Monday, 6 July 2009


27/6/09, RSC (Courtyard, Stratford)

Written by Penelope
The Winter's Tale is the one with the bear, and the most famous stage instruction of all time: "Exit, pursued by a bear". It's not the easiest scene to pull off: real bears aren't plentiful in Warwickshire these days and men in large brown costumes can look absurd. But the best thing about this RSC production is its design. Designers don't often get a mention, but Jon Bausor has got to the heart of the play with his clever use of both set and costumes. His bear is a kind of large puppet operated by two men which engulfs the unfortunate Antigonus.

The play opens in Leontes' lavish palace where a banquet is starting. The set is gorgeous. The table is laden with food and candles and the room is surrounded by skyscraper-high bookshelves.

I must admit that the key moment in the play is baffling to me. Why does Leontes manage to persuade himself that his loving and hugely pregnant wife, Hermione, is being unfaithful to him because she does exactly as he asks her, and persuades Polixenes to stay in their house longer? His misconception and jealous rage cause much of the subsequent tragedy in which Hermione and their son die, and his daughter is lost to a shepherd. And Shakespeare doesn't help us out very much with an explanation.

The play proceeds with great pace. Greg Hicks as Leontes is by turns affectionate, irrational and repentant, with a good deal of self-pity thrown in. It's a good performance. He's described as a tyrant several times and Hicks achieves this, without you losing all sympathy for him later on when he gets his second chance. Hermione's role isn't huge, but Kelly Hunter pulls off being tragically misunderstood without being a total victim, which can't be easy. For me, one of the strongest performances was Noma Dumezweni as Paulina. She has a strong, clear voice and gives great passion and meaning to the verse. Her honesty and integrity are crucial to Leontes' realisation that he was wrong. Samantha Young as Perdita is both acrobatic and girlish, she portrays the comedy and tragedy of her role with aplomb.

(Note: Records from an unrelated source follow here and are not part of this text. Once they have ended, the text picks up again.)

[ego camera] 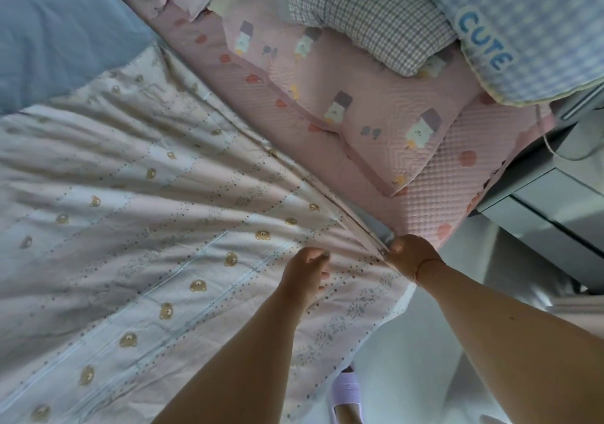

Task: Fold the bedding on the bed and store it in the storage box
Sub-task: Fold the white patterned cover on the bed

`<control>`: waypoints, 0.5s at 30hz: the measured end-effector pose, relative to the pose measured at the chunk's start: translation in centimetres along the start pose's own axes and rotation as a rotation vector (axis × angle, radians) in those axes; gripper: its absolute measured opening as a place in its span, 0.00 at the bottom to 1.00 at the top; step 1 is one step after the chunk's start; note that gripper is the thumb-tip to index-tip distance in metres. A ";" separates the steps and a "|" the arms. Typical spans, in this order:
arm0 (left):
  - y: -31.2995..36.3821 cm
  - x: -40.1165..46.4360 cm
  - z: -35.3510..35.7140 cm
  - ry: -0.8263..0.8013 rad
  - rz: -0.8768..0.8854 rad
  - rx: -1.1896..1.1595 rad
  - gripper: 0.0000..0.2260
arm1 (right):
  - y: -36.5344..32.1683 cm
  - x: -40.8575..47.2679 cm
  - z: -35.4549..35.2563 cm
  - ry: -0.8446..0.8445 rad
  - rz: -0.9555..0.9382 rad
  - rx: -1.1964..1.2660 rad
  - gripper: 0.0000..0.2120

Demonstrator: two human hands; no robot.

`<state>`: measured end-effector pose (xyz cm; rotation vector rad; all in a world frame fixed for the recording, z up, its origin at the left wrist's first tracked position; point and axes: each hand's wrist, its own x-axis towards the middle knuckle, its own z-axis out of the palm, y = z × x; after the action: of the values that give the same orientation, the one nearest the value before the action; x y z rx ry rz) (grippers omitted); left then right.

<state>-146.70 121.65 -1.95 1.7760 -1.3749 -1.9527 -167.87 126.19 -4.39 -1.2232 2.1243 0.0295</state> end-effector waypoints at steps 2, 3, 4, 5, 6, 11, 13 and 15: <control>-0.4 -0.7 -0.6 0.001 -0.007 0.002 0.12 | -0.3 -0.7 -0.2 0.060 0.027 0.250 0.06; -0.6 -0.9 -0.7 -0.002 -0.012 0.001 0.12 | -0.4 -0.8 -0.2 0.102 0.044 0.358 0.06; -0.6 -1.2 -0.8 -0.007 -0.013 0.002 0.12 | -0.3 -1.0 -0.2 0.138 0.073 0.430 0.07; -0.7 -1.5 -0.9 -0.010 -0.011 0.003 0.12 | -0.3 -1.3 -0.1 0.149 0.089 0.467 0.07; -0.7 -1.9 -1.1 -0.014 -0.005 0.004 0.12 | -0.2 -1.7 0.0 0.124 0.101 0.479 0.07; -1.0 -3.2 -1.5 -0.017 0.006 -0.014 0.10 | 0.3 -3.7 1.4 -0.158 0.128 0.145 0.35; -1.6 -3.8 -1.8 -0.018 0.001 -0.024 0.10 | -0.1 -3.7 1.5 -0.025 0.196 -0.031 0.23; -2.3 -4.3 -2.2 -0.009 -0.007 -0.036 0.08 | -0.7 -3.7 1.1 0.149 0.334 -0.054 0.14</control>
<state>-142.65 124.67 -0.24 1.7604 -1.3300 -1.9788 -165.51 128.92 -2.93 -0.9120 2.4520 0.1479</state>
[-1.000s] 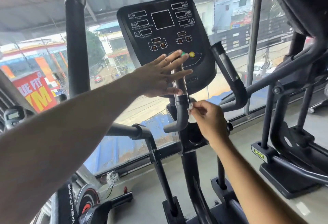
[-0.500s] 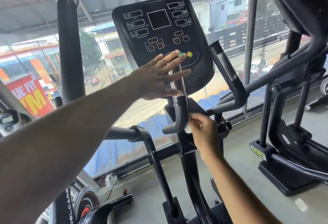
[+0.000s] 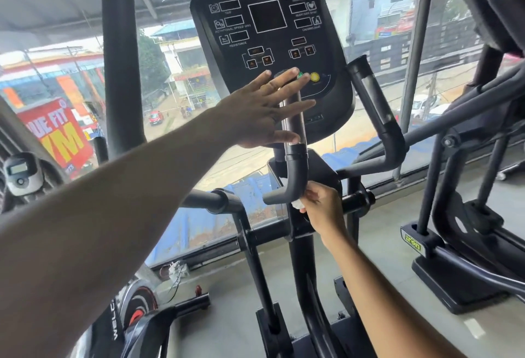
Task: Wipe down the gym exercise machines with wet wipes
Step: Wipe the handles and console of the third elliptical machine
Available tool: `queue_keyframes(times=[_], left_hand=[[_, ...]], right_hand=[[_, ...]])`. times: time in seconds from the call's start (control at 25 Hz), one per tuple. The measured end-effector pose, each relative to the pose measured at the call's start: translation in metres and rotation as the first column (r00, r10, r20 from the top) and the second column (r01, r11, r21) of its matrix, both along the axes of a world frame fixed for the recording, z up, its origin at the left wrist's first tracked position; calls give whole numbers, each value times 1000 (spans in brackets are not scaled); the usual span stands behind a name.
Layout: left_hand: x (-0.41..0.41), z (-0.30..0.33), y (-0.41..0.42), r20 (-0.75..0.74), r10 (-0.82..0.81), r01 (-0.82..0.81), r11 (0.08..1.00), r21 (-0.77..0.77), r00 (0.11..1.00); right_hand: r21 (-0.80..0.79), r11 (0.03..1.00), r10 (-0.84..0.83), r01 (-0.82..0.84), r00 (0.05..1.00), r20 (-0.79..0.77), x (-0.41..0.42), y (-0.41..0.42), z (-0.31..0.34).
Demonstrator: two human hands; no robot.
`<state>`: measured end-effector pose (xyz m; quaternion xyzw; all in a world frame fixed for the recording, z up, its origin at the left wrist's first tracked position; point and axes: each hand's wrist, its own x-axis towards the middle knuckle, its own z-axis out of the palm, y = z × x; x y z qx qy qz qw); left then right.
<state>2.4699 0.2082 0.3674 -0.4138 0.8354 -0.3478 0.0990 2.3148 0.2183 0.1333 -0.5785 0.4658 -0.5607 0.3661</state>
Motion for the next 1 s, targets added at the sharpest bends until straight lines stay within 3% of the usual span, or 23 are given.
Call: queue_keyframes(times=[0.12, 0.28, 0.4, 0.56, 0.64, 0.72, 0.8, 0.88, 1.0], left_hand=[[-2, -20, 8, -125, 72, -72, 997, 11, 989], [13, -47, 23, -310, -39, 25, 998, -51, 950], [31, -78, 55, -404, -66, 29, 995, -97, 912], [50, -96, 118, -427, -189, 131, 978, -161, 884], [58, -75, 143, -419, -308, 218, 943, -250, 854], [75, -40, 158, -381, -409, 271, 890, -367, 829], [104, -9, 161, -327, -468, 284, 832, -477, 821], [137, 11, 150, -335, -469, 272, 826, -493, 818], [159, 13, 128, -437, -460, 286, 868, -407, 773]], right_hand=[[41, 998, 52, -54, 998, 45, -7, 1, 0], [-6, 998, 62, -62, 998, 13, -27, 19, 13], [-111, 991, 47, -71, 978, -205, -50, 35, 17], [-406, 914, -178, 5, 904, -389, -51, 70, 30], [-597, 801, -316, -52, 810, -494, -38, 79, 45], [-682, 700, -382, -210, 697, -606, -26, 81, 73], [-672, 634, -423, -382, 556, -715, -19, 79, 107], [-606, 587, -492, -538, 357, -794, -12, 75, 137], [-400, 641, -521, -655, 12, -854, -10, 63, 158]])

But back to the design. The costumes are beautiful: smart suits, uniforms, rags, dancing sheep, the aforementioned bear and travelling musicians all look great. The first half ends with Leontes' realisation of his mistake and as he says "come and lead me unto these sorrows", the bookshelves collapse around him and every single book lands with a thud on the stage and papers swirl into the stalls. It's really effective and dramatic.

I've been to the Globe but this was my first time seeing a production in Stratford and I thoroughly enjoyed it. Having the audience on three sides, with the musicians above the stage does allow you to see Shakespeare more as he intended than many of the London theatres can achieve.